■ BRIEF
Match the string "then" against each line below, and copy every line that matches.

[Data excerpts]
++++++++++++++++++++
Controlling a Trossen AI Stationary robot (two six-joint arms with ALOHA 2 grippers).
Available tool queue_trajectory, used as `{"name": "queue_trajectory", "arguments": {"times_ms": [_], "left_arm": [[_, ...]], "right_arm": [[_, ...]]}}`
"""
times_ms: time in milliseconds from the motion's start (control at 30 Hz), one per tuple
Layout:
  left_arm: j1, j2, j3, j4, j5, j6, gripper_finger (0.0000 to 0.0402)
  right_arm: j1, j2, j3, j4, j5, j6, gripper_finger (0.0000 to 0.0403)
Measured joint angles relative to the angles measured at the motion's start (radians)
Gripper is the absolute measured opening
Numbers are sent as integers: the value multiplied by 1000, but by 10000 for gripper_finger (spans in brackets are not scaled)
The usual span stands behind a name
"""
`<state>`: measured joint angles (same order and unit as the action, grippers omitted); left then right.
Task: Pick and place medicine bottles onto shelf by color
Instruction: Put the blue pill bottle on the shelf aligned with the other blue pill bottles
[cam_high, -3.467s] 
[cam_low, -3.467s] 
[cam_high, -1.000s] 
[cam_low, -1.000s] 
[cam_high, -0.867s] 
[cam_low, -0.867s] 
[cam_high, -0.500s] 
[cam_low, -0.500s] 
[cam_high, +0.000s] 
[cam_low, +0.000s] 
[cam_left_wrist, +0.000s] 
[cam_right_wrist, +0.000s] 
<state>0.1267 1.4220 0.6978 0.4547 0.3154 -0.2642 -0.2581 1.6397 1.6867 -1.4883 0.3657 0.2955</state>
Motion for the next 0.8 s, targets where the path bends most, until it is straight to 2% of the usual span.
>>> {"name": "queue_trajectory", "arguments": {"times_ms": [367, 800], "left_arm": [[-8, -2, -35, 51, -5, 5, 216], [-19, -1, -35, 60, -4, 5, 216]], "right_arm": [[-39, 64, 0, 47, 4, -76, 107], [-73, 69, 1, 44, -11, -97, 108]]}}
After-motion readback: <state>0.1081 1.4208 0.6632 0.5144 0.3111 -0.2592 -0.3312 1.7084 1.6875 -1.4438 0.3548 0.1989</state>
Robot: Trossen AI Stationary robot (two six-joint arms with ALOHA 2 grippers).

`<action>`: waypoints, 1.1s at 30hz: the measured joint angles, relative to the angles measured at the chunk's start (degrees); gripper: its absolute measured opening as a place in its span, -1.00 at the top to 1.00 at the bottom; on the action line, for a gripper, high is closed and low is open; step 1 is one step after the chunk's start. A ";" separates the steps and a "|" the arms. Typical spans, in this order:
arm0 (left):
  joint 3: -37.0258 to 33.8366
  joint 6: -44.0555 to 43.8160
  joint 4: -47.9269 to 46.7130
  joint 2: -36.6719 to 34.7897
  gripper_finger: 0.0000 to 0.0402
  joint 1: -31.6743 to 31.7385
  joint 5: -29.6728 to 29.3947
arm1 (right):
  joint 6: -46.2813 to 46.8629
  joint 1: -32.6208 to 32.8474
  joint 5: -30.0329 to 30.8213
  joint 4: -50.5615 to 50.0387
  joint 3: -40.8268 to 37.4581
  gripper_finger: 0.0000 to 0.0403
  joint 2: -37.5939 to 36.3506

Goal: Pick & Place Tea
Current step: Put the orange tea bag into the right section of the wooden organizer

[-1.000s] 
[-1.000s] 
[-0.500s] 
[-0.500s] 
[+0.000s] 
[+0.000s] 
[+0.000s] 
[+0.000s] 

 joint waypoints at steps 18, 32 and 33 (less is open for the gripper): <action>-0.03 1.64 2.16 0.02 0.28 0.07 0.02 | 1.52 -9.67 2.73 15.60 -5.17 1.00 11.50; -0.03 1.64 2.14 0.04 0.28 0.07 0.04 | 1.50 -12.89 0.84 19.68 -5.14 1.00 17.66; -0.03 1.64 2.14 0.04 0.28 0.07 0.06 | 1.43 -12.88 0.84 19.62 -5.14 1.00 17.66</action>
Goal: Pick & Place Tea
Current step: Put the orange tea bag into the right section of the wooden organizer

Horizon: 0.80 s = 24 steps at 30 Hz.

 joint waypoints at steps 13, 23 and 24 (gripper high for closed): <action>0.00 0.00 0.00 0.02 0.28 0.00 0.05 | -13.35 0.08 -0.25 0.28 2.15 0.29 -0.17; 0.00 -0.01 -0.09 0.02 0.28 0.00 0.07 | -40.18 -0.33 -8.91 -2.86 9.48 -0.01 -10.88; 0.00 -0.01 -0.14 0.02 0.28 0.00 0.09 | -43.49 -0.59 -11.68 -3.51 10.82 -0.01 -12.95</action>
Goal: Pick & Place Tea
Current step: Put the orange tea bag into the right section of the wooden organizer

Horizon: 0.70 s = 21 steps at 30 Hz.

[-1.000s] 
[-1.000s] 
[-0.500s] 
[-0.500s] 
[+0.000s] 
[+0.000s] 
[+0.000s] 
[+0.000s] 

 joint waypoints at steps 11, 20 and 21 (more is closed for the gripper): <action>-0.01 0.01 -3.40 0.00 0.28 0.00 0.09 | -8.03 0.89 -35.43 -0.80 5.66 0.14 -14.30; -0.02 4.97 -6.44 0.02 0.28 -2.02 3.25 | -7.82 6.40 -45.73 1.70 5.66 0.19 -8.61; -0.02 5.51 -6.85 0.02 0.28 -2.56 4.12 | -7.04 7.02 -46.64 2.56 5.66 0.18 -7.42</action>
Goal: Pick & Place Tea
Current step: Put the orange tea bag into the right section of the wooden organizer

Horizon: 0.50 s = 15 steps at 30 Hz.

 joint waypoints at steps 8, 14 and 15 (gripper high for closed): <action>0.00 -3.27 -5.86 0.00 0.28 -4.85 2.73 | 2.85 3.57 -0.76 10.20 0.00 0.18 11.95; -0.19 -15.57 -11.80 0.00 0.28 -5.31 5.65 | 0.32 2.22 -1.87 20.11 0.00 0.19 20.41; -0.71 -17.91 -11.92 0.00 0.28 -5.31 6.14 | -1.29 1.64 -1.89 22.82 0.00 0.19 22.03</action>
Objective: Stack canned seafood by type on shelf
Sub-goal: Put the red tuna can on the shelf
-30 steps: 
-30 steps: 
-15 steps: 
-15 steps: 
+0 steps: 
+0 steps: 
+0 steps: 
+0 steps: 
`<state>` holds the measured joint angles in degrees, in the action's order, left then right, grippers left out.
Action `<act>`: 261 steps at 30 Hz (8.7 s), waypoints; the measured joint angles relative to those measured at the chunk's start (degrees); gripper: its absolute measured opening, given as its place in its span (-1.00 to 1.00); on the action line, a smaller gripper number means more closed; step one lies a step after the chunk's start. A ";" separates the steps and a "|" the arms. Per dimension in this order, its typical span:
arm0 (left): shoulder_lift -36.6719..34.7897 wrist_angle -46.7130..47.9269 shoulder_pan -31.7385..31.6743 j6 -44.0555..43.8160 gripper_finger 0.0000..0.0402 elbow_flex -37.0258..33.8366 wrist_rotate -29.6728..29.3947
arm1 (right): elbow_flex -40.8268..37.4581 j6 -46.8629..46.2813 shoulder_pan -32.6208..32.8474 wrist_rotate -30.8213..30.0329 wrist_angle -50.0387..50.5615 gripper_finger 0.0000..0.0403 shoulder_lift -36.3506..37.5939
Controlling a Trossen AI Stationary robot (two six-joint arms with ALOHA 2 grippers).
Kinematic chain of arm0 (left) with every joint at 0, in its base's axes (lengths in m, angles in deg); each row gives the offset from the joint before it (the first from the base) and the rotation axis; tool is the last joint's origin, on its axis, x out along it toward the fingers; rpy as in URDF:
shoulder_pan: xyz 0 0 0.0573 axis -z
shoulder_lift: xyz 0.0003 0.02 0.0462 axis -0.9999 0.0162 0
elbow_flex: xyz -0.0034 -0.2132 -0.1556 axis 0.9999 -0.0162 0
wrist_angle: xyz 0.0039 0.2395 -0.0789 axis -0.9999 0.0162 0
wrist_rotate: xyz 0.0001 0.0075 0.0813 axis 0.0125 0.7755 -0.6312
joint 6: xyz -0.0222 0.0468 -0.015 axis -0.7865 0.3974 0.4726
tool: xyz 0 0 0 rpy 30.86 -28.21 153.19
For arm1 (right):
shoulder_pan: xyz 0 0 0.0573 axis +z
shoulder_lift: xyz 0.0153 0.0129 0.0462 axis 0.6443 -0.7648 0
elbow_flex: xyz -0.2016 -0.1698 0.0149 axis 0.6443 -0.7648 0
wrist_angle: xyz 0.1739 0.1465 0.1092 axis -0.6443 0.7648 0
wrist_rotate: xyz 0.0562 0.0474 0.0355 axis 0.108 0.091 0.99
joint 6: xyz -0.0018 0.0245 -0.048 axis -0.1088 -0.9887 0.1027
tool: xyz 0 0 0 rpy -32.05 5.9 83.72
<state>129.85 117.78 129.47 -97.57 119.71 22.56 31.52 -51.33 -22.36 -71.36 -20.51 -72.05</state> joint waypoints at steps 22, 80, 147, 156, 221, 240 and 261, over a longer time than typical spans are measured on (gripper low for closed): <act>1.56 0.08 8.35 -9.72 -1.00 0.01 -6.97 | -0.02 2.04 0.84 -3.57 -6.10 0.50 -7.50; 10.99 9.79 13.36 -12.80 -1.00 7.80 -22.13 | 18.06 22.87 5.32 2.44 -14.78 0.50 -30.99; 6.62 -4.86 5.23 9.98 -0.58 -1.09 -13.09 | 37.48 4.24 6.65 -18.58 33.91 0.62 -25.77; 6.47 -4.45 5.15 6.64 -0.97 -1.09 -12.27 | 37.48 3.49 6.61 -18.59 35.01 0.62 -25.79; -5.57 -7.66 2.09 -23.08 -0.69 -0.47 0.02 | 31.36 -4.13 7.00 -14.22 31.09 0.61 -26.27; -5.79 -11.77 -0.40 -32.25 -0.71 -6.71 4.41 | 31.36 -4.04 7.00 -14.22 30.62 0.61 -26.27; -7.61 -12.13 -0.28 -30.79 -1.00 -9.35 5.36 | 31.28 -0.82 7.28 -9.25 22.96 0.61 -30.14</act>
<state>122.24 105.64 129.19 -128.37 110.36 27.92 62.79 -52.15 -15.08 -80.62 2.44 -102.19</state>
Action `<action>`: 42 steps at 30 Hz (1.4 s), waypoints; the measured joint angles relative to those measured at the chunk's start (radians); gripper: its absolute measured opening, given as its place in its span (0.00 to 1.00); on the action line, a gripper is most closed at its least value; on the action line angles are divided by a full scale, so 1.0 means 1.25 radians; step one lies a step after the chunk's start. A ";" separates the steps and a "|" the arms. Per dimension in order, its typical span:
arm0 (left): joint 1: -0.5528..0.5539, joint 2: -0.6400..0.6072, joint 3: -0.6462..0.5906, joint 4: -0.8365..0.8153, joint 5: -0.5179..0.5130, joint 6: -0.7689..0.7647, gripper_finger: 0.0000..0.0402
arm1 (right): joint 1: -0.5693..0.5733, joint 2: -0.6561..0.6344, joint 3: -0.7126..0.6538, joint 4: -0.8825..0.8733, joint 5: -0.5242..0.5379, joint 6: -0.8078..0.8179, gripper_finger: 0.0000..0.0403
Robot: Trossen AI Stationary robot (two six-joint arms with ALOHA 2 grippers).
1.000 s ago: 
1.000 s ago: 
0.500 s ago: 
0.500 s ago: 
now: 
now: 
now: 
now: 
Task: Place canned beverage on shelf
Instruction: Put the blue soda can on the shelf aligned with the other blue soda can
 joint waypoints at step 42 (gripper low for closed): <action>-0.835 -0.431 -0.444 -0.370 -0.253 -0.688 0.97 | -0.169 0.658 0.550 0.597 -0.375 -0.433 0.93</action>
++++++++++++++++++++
■ RESPONSE TO THIS TASK
`<state>`: measured joint angles (same order and unit as the action, grippers omitted); left then right.
`<state>` holds the measured joint angles in degrees, in the action's order, left then right, grippers left out.

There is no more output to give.